***** Records for this exercise *****

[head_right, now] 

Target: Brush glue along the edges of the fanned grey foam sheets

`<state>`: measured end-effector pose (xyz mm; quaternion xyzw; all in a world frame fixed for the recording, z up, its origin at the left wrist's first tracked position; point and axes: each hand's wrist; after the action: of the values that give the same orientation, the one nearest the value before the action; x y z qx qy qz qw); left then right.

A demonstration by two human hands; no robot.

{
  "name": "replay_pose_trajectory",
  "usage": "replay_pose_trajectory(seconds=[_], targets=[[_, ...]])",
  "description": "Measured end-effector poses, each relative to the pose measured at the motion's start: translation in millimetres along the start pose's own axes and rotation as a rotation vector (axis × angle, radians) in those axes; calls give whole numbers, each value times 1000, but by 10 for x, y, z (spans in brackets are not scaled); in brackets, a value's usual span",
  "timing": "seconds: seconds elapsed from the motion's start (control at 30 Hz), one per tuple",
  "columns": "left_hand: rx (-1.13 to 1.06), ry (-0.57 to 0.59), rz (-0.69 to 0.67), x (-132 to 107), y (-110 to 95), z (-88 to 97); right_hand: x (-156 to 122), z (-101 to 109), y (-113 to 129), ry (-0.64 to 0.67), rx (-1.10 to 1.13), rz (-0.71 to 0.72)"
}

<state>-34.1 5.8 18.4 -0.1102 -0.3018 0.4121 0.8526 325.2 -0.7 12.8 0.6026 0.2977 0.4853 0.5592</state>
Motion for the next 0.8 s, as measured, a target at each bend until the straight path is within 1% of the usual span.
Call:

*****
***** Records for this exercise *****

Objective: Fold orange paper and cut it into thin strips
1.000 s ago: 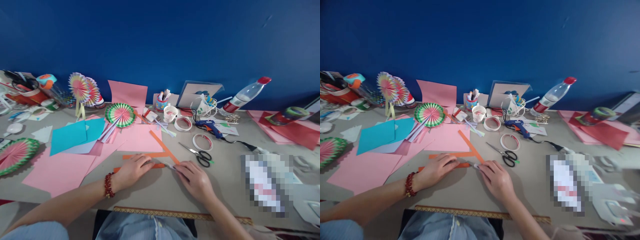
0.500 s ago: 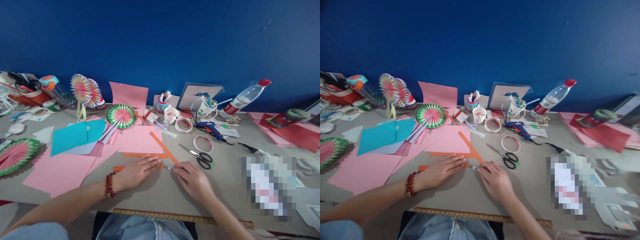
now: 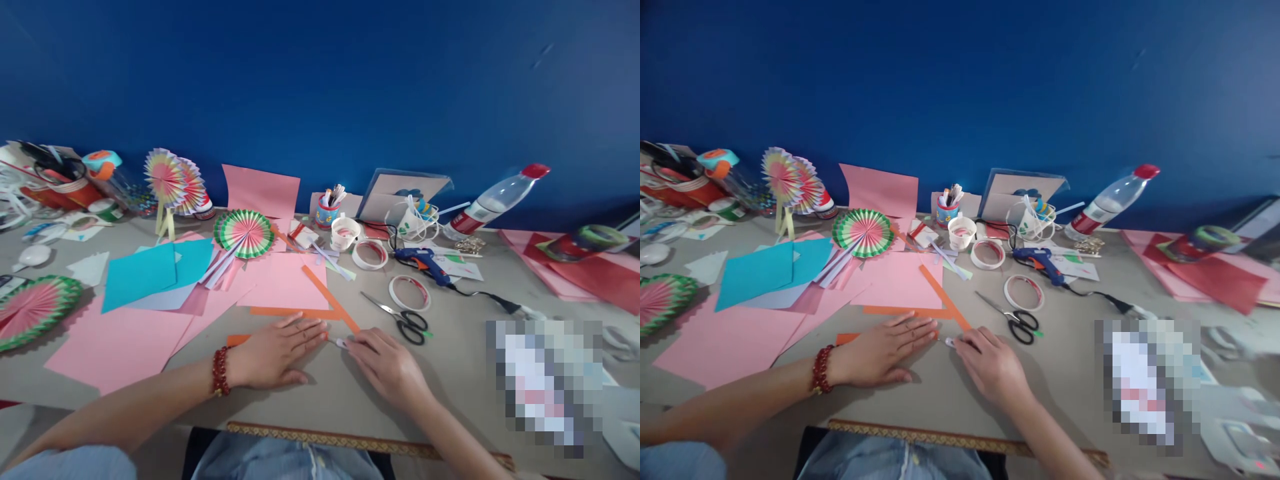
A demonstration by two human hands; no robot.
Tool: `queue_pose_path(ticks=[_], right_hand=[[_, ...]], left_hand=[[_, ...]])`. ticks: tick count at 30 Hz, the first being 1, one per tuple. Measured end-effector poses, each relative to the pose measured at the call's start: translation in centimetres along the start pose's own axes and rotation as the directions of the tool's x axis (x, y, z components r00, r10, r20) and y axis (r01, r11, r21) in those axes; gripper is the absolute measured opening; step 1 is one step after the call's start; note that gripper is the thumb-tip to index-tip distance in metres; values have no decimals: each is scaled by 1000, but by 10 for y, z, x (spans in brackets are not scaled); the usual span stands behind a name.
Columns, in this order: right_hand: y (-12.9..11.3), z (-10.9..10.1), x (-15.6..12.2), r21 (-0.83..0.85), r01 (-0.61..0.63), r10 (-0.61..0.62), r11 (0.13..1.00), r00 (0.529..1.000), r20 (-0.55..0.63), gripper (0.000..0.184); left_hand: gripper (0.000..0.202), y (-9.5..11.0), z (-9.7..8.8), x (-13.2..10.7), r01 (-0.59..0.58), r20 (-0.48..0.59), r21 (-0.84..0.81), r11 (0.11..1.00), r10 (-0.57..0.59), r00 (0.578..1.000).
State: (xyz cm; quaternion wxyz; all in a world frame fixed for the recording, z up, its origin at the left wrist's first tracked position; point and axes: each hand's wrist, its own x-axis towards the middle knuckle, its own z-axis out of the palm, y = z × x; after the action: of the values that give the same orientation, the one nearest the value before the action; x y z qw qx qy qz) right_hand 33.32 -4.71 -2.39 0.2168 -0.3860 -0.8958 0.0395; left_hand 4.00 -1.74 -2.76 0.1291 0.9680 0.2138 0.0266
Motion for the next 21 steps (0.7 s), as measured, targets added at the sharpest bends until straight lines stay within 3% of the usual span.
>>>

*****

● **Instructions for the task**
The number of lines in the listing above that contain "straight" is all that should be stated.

● **Response below**
2